# [Work to complete]
Since only part of the material below is wanted, output exactly the lines from the one with "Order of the" up to and including the one with "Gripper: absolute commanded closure".

# [Given material]

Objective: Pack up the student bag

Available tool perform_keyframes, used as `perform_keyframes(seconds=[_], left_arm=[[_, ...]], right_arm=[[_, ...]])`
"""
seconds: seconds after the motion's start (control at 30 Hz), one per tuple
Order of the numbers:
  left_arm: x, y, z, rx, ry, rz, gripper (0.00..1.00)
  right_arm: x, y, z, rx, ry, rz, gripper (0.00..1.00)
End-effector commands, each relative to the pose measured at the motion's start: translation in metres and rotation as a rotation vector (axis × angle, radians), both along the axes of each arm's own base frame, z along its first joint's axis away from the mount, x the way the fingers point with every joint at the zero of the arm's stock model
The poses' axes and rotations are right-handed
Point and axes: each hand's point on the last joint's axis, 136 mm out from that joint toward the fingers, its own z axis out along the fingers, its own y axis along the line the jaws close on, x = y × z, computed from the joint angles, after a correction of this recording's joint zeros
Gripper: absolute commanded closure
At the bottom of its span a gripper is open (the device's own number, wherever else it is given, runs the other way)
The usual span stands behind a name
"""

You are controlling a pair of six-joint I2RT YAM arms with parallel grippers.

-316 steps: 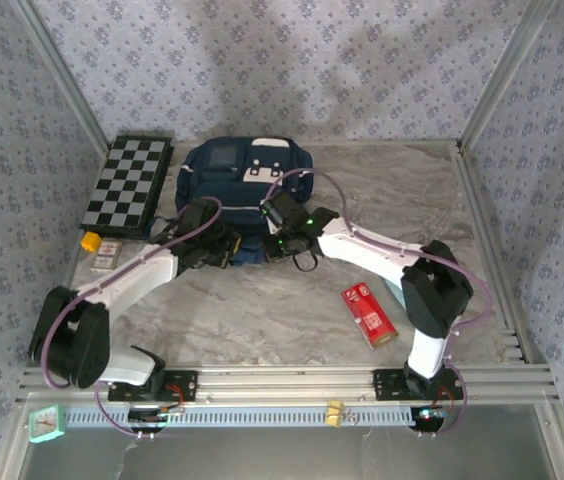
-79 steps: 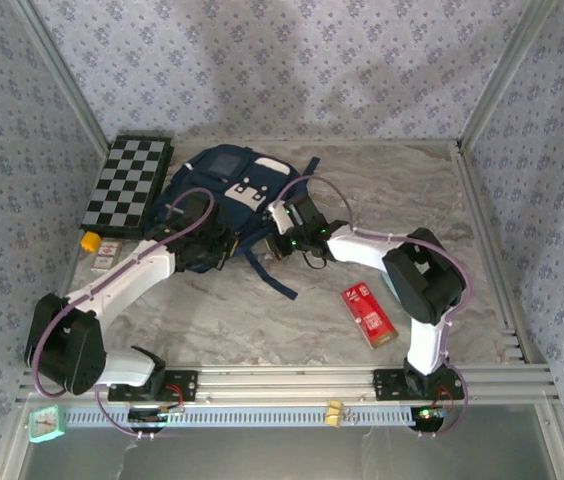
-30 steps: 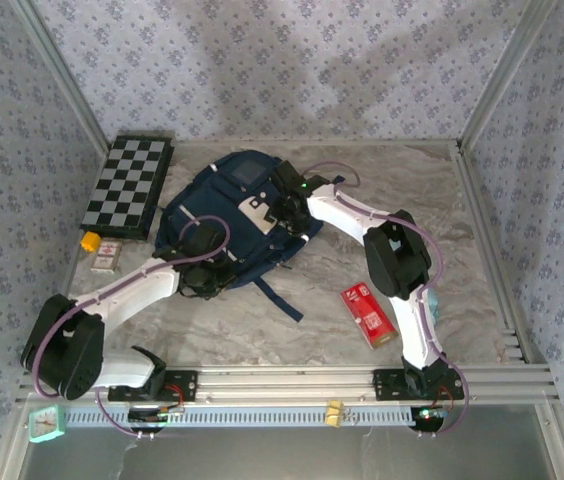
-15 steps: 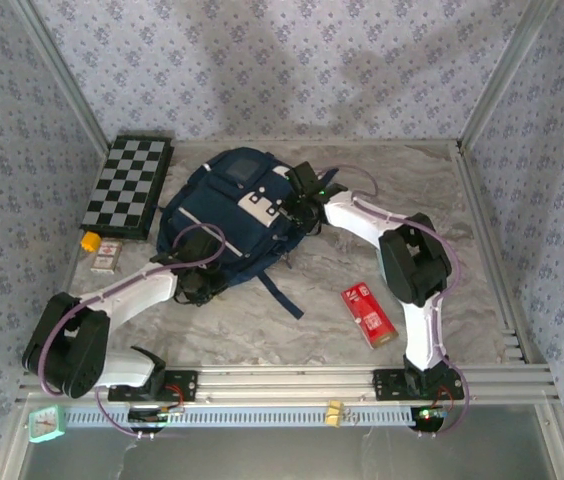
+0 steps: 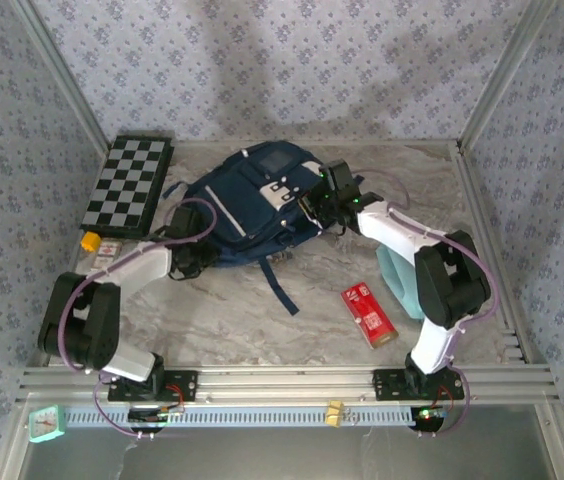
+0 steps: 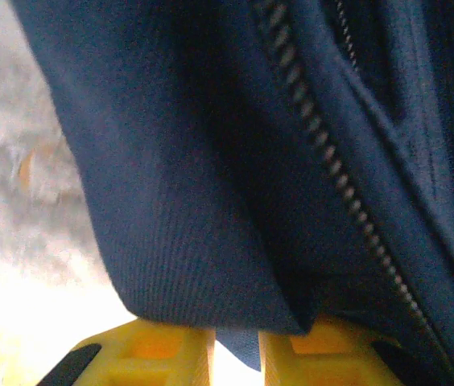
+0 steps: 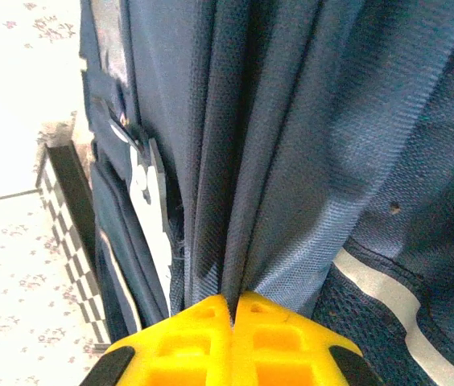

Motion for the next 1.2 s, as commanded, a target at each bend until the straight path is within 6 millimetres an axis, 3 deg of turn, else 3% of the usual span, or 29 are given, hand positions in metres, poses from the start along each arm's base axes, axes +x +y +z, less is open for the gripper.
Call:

# [Reply]
Order of the numbers:
  left_arm: x, y, z, rx, ry, rz, gripper (0.00..1.00)
  right_arm: x, y, z, rx, ry, rz, gripper (0.00..1.00)
End-effector commands, each relative to the pose measured at the motion's start: translation in metres and rotation as a rotation vector (axis × angle, radians), both along the axes of each arm's own base frame, z along its first joint's axis away from the mount, x the way the fingers point with every joint at the zero of the arm's stock model
The poses' axes and rotations are right-handed
Point and axes: each hand's point on the last joint's axis, 136 mm out from that joint toward the fingers, its own z axis out along the fingers, its own y axis along the line the jaws close on, x = y × z, computed from the joint angles, after a correction of this recording's joint zeros
Gripper: absolute commanded closure

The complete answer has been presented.